### [Exercise directions]
Output nothing but the lines from the first line of the entries to the line with "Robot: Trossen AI", inclusive, exactly as they read.

### [Dataset items]
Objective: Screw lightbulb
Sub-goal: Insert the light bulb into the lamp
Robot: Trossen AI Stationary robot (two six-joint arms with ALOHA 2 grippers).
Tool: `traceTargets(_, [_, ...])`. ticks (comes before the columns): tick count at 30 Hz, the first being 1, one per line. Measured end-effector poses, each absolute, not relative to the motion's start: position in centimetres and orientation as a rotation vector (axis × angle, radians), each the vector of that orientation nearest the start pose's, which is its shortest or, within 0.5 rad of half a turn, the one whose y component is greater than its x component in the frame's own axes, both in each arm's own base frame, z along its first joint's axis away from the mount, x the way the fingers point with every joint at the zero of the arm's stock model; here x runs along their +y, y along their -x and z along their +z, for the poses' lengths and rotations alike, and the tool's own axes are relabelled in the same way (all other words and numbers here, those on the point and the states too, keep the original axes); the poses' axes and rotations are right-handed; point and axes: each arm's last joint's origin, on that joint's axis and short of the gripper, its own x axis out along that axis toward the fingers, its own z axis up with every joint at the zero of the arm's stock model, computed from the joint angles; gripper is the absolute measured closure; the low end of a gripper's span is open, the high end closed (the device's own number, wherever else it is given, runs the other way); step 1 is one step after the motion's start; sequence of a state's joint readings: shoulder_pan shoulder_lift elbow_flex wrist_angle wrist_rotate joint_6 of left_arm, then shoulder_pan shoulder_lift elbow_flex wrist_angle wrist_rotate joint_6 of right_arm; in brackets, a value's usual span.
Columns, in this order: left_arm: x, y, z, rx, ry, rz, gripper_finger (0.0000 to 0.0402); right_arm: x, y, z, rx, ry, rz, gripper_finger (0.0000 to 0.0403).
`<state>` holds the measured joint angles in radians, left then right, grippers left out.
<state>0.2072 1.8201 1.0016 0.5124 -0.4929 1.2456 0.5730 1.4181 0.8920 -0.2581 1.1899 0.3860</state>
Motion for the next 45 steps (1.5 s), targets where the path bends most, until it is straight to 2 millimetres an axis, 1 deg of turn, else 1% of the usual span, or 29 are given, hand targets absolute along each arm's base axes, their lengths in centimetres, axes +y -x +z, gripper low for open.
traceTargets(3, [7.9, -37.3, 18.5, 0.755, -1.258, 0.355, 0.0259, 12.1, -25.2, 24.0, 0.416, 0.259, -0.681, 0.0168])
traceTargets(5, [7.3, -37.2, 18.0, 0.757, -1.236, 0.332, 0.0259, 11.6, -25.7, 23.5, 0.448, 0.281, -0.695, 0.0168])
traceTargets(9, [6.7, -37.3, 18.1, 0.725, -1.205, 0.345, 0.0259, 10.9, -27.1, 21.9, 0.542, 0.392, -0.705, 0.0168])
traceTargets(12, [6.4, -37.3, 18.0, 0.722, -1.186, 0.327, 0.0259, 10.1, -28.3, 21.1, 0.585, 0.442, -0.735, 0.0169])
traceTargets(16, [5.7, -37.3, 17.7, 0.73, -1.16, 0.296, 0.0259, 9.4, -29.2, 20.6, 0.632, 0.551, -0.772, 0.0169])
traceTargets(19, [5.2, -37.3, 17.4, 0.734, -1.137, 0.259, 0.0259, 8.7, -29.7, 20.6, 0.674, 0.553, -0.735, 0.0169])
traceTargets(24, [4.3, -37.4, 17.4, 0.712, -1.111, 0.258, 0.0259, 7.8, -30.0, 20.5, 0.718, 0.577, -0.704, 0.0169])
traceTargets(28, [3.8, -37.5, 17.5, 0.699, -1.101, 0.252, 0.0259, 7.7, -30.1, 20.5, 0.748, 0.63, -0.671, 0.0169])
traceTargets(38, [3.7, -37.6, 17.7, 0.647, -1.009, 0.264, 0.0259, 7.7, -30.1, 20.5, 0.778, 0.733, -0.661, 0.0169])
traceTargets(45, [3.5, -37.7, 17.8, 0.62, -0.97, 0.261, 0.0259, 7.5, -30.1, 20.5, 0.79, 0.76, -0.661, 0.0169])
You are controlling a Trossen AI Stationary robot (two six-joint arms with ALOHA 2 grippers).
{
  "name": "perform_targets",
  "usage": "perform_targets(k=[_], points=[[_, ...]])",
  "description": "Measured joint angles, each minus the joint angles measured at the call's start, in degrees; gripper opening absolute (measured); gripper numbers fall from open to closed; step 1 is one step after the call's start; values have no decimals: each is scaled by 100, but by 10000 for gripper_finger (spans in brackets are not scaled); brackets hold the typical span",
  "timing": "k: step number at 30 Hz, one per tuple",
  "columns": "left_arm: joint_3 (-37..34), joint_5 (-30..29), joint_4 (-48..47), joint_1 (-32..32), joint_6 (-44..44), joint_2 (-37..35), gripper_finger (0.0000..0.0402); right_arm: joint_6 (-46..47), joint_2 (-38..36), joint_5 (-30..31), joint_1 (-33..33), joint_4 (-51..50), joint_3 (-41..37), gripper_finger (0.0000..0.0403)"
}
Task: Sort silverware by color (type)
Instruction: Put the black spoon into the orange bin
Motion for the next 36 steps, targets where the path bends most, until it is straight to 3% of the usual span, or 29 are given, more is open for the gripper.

### [Solution to this task]
Objective: Screw lightbulb
Sub-goal: Insert the light bulb into the lamp
Robot: Trossen AI Stationary robot (two six-joint arms with ALOHA 2 grippers).

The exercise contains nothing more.